- **TASK TO COMPLETE**
Your answer should be the exact lines of the data below from the one containing "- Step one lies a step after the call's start" through the one containing "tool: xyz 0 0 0"; please include nothing else.

== Segment start ==

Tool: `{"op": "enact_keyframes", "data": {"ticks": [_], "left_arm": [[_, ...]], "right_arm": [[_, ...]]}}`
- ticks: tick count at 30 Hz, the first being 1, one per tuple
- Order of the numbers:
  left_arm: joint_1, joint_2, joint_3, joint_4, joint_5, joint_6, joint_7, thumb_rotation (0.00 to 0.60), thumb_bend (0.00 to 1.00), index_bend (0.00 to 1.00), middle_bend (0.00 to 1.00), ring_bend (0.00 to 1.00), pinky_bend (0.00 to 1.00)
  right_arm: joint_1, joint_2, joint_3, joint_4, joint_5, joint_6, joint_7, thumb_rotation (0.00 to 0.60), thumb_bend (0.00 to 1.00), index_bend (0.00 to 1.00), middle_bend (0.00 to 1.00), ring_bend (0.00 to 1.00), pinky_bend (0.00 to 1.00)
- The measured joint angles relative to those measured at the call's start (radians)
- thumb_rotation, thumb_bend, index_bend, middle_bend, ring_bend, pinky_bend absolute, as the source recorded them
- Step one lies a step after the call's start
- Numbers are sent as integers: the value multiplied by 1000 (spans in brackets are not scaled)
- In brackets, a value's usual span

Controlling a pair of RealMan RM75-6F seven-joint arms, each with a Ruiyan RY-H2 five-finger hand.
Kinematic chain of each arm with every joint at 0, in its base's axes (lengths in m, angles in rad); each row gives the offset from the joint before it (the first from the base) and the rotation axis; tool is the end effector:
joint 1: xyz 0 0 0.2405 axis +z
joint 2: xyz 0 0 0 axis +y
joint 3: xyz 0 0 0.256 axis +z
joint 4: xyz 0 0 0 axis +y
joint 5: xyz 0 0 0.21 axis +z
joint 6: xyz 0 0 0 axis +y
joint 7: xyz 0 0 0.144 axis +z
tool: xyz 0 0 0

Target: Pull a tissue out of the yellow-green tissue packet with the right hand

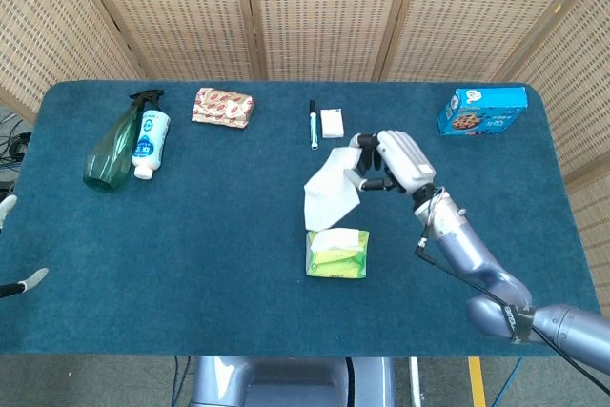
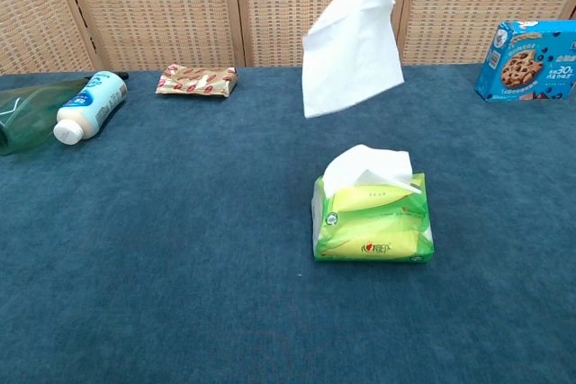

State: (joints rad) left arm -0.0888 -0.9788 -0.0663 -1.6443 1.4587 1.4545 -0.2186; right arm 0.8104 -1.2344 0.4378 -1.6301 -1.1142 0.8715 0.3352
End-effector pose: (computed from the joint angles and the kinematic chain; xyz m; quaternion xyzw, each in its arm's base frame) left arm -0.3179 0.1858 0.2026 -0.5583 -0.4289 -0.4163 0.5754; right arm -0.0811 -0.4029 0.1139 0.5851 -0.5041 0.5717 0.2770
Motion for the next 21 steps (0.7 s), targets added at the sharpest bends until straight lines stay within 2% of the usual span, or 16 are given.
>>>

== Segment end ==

- **RESULT FOR THIS EXERCISE**
- Step one lies a step after the call's start
- Numbers are sent as integers: the value multiplied by 1000 (spans in brackets are not scaled)
- In brackets, a value's usual span

Controlling a pair of RealMan RM75-6F seven-joint arms, each with a Ruiyan RY-H2 five-finger hand.
Kinematic chain of each arm with every joint at 0, in its base's axes (lengths in m, angles in rad); each row gives the offset from the joint before it (the first from the base) and the rotation axis; tool is the end effector:
joint 1: xyz 0 0 0.2405 axis +z
joint 2: xyz 0 0 0 axis +y
joint 3: xyz 0 0 0.256 axis +z
joint 4: xyz 0 0 0 axis +y
joint 5: xyz 0 0 0.21 axis +z
joint 6: xyz 0 0 0 axis +y
joint 7: xyz 0 0 0.144 axis +z
tool: xyz 0 0 0

No additional output will be given.